:: About this task ::
Scan the listing below for the word "image" and copy every line where it occurs.
### Records for the exercise
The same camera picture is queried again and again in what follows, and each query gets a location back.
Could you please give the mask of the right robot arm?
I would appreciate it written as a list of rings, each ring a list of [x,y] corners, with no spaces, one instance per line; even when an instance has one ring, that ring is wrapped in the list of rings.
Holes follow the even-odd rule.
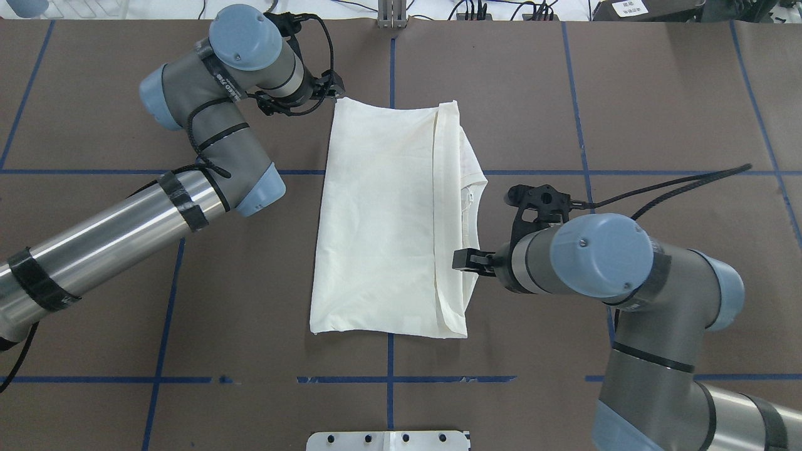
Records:
[[[636,213],[599,213],[550,185],[515,185],[509,242],[498,251],[454,252],[458,271],[495,277],[518,294],[584,295],[618,311],[596,403],[599,450],[799,450],[800,412],[699,382],[704,334],[742,311],[745,288],[730,265],[653,239],[638,218],[659,203],[741,174],[751,165],[704,172],[624,192],[667,188]]]

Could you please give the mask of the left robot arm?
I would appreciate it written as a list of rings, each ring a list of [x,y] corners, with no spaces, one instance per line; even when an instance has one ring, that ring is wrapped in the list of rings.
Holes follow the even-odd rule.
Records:
[[[344,91],[323,18],[246,4],[221,9],[206,38],[138,87],[157,123],[186,132],[193,162],[2,263],[2,350],[23,346],[2,389],[17,375],[46,315],[222,214],[249,217],[284,195],[276,164],[239,102],[252,99],[265,115],[300,117]]]

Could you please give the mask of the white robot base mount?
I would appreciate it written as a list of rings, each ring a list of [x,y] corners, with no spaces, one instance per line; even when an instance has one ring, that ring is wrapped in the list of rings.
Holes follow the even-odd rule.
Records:
[[[320,432],[306,450],[471,450],[470,433],[458,430]]]

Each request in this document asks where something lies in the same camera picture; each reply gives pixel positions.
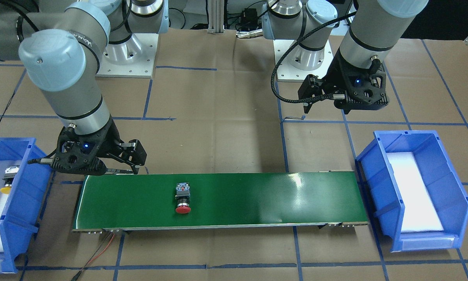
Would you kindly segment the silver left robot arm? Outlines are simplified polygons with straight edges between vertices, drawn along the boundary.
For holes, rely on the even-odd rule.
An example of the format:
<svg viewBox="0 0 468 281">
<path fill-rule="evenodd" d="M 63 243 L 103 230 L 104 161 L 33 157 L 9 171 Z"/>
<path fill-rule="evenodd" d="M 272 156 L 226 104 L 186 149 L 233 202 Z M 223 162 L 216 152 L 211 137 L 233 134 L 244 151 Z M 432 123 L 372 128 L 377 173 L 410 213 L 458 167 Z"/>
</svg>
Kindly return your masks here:
<svg viewBox="0 0 468 281">
<path fill-rule="evenodd" d="M 303 104 L 305 113 L 325 100 L 332 100 L 345 114 L 384 108 L 389 98 L 383 61 L 427 4 L 426 0 L 359 0 L 355 12 L 339 16 L 335 6 L 326 0 L 268 0 L 261 21 L 264 37 L 293 41 L 271 74 L 273 94 L 285 103 Z M 318 68 L 319 62 L 310 66 L 305 59 L 311 55 L 322 58 L 332 29 L 349 17 L 353 20 L 326 75 L 318 78 L 308 74 L 296 100 L 282 97 L 275 80 L 285 58 L 290 57 L 298 69 Z"/>
</svg>

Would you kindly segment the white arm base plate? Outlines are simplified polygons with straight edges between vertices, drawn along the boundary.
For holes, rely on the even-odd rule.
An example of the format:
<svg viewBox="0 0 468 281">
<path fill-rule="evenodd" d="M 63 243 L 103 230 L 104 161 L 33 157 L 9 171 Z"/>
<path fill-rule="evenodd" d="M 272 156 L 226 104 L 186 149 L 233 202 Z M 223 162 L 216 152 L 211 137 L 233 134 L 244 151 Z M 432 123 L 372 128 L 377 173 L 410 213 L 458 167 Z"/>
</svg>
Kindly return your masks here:
<svg viewBox="0 0 468 281">
<path fill-rule="evenodd" d="M 316 52 L 297 46 L 277 69 L 279 82 L 302 82 L 308 74 L 323 78 L 333 60 L 329 41 Z"/>
<path fill-rule="evenodd" d="M 120 44 L 108 44 L 97 77 L 152 78 L 158 34 L 132 34 Z"/>
</svg>

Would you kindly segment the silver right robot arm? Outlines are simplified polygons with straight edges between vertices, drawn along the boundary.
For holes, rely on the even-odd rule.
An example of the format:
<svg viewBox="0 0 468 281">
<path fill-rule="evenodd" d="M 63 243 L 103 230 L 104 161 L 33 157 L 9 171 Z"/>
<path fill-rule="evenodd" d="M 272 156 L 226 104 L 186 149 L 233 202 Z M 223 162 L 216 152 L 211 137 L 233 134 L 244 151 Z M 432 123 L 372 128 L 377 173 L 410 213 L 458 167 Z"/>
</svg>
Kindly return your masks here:
<svg viewBox="0 0 468 281">
<path fill-rule="evenodd" d="M 54 151 L 28 163 L 65 174 L 138 174 L 145 149 L 120 138 L 96 74 L 105 57 L 132 63 L 143 55 L 136 33 L 168 27 L 166 0 L 77 0 L 63 12 L 0 0 L 0 62 L 20 60 L 63 123 Z"/>
</svg>

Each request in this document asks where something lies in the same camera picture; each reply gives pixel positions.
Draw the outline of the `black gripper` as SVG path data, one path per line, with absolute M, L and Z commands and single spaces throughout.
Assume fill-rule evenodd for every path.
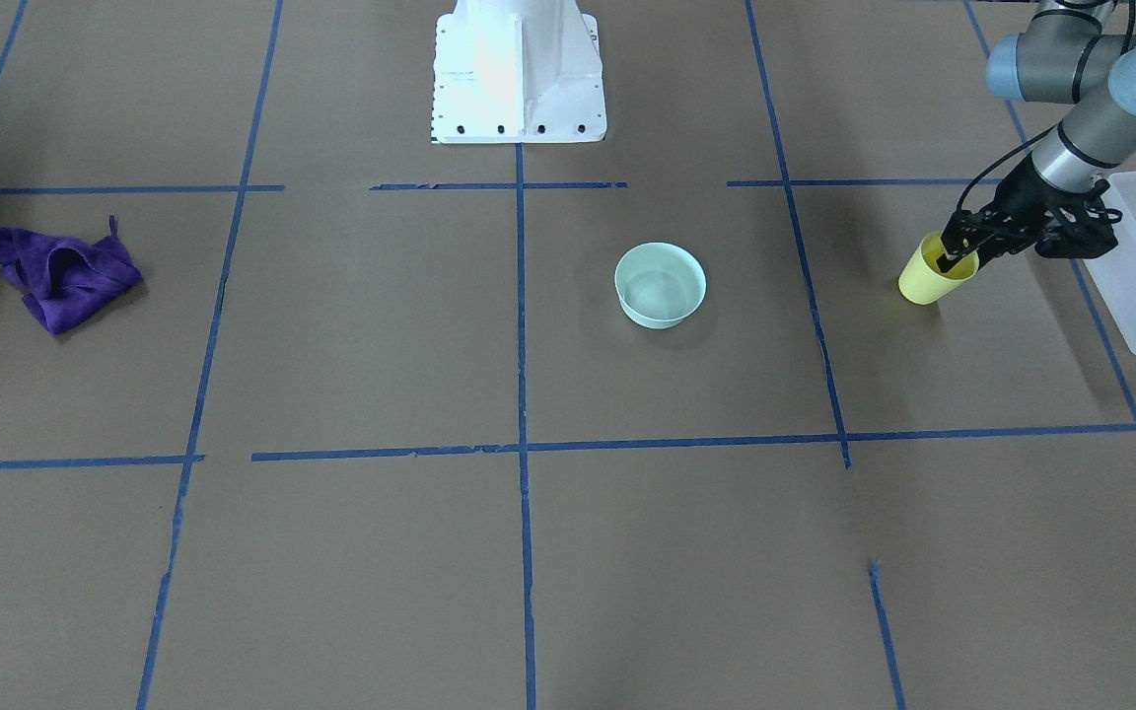
M 935 270 L 974 275 L 979 261 L 1028 249 L 1044 259 L 1099 259 L 1119 244 L 1114 228 L 1121 211 L 1104 203 L 1109 189 L 1108 179 L 1078 192 L 1054 187 L 1024 159 L 986 206 L 953 212 L 953 236 L 937 239 Z

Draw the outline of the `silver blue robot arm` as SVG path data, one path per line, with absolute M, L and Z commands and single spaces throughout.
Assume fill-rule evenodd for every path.
M 1136 33 L 1110 35 L 1113 1 L 1042 1 L 1029 25 L 989 53 L 987 89 L 1024 103 L 1063 105 L 1066 116 L 1004 157 L 989 201 L 957 206 L 941 233 L 935 270 L 977 270 L 1031 249 L 1046 259 L 1097 259 L 1116 248 L 1121 214 L 1108 177 L 1136 153 Z

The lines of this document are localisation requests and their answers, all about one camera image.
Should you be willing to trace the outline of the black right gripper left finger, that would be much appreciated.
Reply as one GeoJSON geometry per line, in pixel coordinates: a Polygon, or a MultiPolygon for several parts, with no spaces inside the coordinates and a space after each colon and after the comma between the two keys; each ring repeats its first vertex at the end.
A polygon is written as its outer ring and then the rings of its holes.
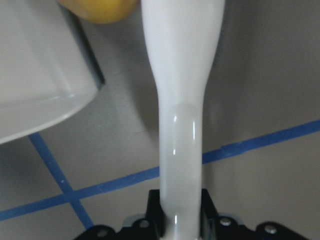
{"type": "Polygon", "coordinates": [[[166,216],[161,206],[159,189],[151,189],[148,192],[145,219],[149,222],[155,238],[165,236],[166,216]]]}

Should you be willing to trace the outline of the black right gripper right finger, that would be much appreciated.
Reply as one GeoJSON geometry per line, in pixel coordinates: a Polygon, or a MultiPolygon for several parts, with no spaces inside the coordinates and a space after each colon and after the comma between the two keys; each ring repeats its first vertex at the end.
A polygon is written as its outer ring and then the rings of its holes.
{"type": "Polygon", "coordinates": [[[200,237],[216,238],[219,222],[218,211],[207,189],[201,190],[200,237]]]}

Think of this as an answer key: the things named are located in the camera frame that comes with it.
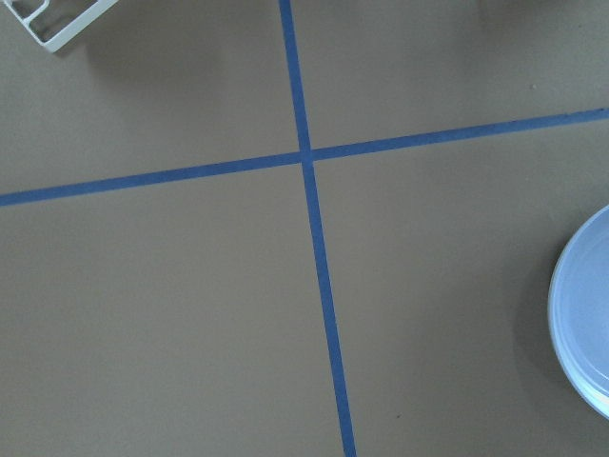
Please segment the blue plate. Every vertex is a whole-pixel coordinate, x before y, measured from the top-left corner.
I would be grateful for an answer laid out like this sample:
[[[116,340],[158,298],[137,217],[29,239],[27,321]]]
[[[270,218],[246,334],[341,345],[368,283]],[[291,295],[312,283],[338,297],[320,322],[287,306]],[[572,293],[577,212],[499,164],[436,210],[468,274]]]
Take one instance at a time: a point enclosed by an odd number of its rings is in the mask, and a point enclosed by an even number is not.
[[[548,290],[548,326],[560,366],[579,396],[608,418],[608,208],[569,239]]]

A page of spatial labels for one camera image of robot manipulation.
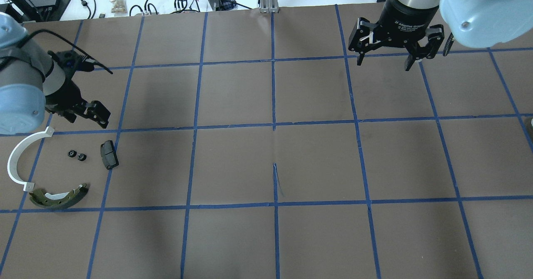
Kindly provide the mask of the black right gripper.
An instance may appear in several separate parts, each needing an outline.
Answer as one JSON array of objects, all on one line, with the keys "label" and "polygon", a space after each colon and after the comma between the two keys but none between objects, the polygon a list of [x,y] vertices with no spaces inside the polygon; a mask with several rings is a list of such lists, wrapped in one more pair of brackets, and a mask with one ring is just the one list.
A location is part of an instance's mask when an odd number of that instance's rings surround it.
[{"label": "black right gripper", "polygon": [[386,0],[377,22],[359,17],[348,42],[348,50],[359,54],[357,66],[362,65],[366,53],[381,47],[406,49],[406,72],[419,59],[434,58],[445,39],[442,24],[430,25],[437,10],[437,6],[413,8],[399,0]]}]

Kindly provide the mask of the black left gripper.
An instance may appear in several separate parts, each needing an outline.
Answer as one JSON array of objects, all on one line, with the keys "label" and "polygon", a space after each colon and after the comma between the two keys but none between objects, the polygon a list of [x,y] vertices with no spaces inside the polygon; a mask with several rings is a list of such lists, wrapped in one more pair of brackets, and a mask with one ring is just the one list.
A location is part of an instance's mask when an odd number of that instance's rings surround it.
[{"label": "black left gripper", "polygon": [[88,102],[73,81],[74,74],[54,69],[45,79],[45,111],[74,123],[78,116],[90,119],[106,129],[111,113],[100,101]]}]

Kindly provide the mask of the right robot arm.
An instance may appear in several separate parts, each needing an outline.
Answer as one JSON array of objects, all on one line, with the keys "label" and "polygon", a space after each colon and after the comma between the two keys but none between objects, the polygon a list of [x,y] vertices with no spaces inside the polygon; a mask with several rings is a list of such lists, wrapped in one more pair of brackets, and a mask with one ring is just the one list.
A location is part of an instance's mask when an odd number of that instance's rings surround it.
[{"label": "right robot arm", "polygon": [[532,29],[532,0],[385,0],[377,22],[360,17],[348,50],[358,54],[381,47],[406,49],[405,70],[421,59],[433,59],[454,42],[473,49],[516,39]]}]

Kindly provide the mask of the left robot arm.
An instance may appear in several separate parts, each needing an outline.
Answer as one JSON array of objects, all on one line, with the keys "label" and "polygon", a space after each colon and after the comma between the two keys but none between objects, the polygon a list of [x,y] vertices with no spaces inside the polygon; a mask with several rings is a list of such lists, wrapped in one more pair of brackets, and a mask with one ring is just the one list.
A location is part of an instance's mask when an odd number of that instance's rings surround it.
[{"label": "left robot arm", "polygon": [[29,33],[13,17],[1,13],[0,41],[0,131],[15,135],[34,131],[45,113],[57,114],[68,122],[90,119],[105,129],[111,113],[100,101],[86,101],[74,83],[76,72],[93,72],[104,67],[72,42],[71,50],[43,50],[35,37],[46,33],[66,39],[47,29]]}]

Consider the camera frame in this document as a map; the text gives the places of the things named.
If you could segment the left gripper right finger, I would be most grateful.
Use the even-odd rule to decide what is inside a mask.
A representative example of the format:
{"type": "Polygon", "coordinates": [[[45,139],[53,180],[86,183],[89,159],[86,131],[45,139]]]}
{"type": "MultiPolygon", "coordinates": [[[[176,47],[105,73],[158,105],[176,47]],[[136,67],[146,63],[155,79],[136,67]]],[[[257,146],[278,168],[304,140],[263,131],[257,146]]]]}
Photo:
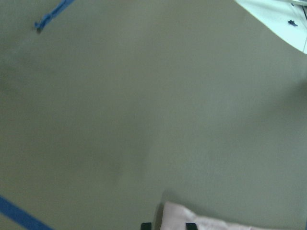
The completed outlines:
{"type": "Polygon", "coordinates": [[[186,230],[197,230],[197,225],[195,223],[186,223],[186,230]]]}

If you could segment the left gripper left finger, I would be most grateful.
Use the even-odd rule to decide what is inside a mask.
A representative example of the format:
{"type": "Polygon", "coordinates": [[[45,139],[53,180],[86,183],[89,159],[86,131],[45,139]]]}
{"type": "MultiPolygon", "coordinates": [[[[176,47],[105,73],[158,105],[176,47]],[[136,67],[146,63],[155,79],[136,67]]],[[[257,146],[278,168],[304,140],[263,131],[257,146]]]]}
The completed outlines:
{"type": "Polygon", "coordinates": [[[141,224],[140,230],[151,230],[152,229],[152,223],[151,222],[145,222],[141,224]]]}

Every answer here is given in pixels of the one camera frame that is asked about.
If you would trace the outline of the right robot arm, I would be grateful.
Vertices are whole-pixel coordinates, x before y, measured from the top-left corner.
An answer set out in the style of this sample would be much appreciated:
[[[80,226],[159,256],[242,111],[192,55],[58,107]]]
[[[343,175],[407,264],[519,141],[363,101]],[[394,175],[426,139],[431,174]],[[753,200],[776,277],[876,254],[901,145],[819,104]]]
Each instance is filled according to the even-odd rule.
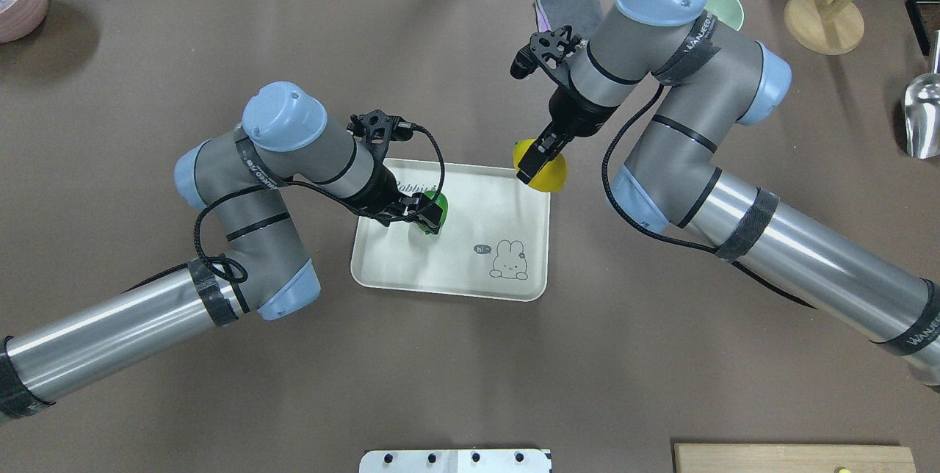
[[[548,123],[516,162],[534,187],[576,139],[598,134],[635,88],[658,91],[624,161],[601,160],[607,202],[655,241],[698,250],[810,308],[828,312],[938,390],[938,284],[788,205],[731,167],[721,145],[768,118],[792,69],[725,24],[707,0],[613,0],[597,29],[534,32],[510,74],[555,84]]]

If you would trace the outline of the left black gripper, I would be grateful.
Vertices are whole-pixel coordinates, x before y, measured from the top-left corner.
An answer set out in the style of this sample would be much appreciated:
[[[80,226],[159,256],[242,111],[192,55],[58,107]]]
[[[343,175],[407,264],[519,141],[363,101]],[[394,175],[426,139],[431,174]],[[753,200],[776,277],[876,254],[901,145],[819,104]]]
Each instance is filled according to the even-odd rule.
[[[383,164],[392,141],[408,141],[416,124],[380,109],[362,115],[351,115],[347,126],[357,142],[357,151],[369,152],[366,164],[372,166],[366,183],[355,195],[345,200],[361,216],[389,226],[397,221],[416,224],[425,234],[437,235],[447,218],[447,197],[442,192],[417,192],[406,195],[397,189],[396,179]]]

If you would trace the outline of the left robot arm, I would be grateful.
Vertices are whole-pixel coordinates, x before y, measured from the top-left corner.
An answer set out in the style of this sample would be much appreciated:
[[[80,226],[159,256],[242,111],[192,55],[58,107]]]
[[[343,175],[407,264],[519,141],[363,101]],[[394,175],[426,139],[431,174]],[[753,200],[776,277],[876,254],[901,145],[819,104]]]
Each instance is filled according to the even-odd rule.
[[[306,189],[377,224],[437,234],[444,158],[432,132],[373,109],[335,120],[291,82],[262,86],[230,132],[174,169],[197,211],[192,258],[53,325],[2,339],[2,420],[57,400],[247,315],[285,318],[320,282],[284,192]]]

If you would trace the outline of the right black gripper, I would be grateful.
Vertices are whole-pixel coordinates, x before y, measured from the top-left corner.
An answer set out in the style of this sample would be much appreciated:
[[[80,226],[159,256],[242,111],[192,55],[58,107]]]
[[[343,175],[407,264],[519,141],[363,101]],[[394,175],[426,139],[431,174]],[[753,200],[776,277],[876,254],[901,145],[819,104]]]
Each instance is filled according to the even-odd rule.
[[[586,98],[574,85],[571,60],[585,49],[585,41],[573,27],[534,32],[528,44],[520,48],[510,75],[525,79],[541,69],[557,85],[549,101],[550,121],[524,153],[517,178],[527,185],[548,162],[562,154],[575,137],[590,137],[614,114],[617,106],[605,106]]]

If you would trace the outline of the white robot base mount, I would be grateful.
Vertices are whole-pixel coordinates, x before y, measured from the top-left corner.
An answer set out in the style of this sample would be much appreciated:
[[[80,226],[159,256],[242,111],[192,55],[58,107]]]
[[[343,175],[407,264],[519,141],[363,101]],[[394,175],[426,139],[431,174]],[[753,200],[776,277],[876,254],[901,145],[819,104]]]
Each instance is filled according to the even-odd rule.
[[[552,472],[549,449],[496,447],[496,449],[391,449],[370,450],[360,460],[359,472]]]
######
:: Response ::
The lines of this document are localisation requests and their answers, all about one camera image.
A page of spatial labels for one camera image of robot manipulation.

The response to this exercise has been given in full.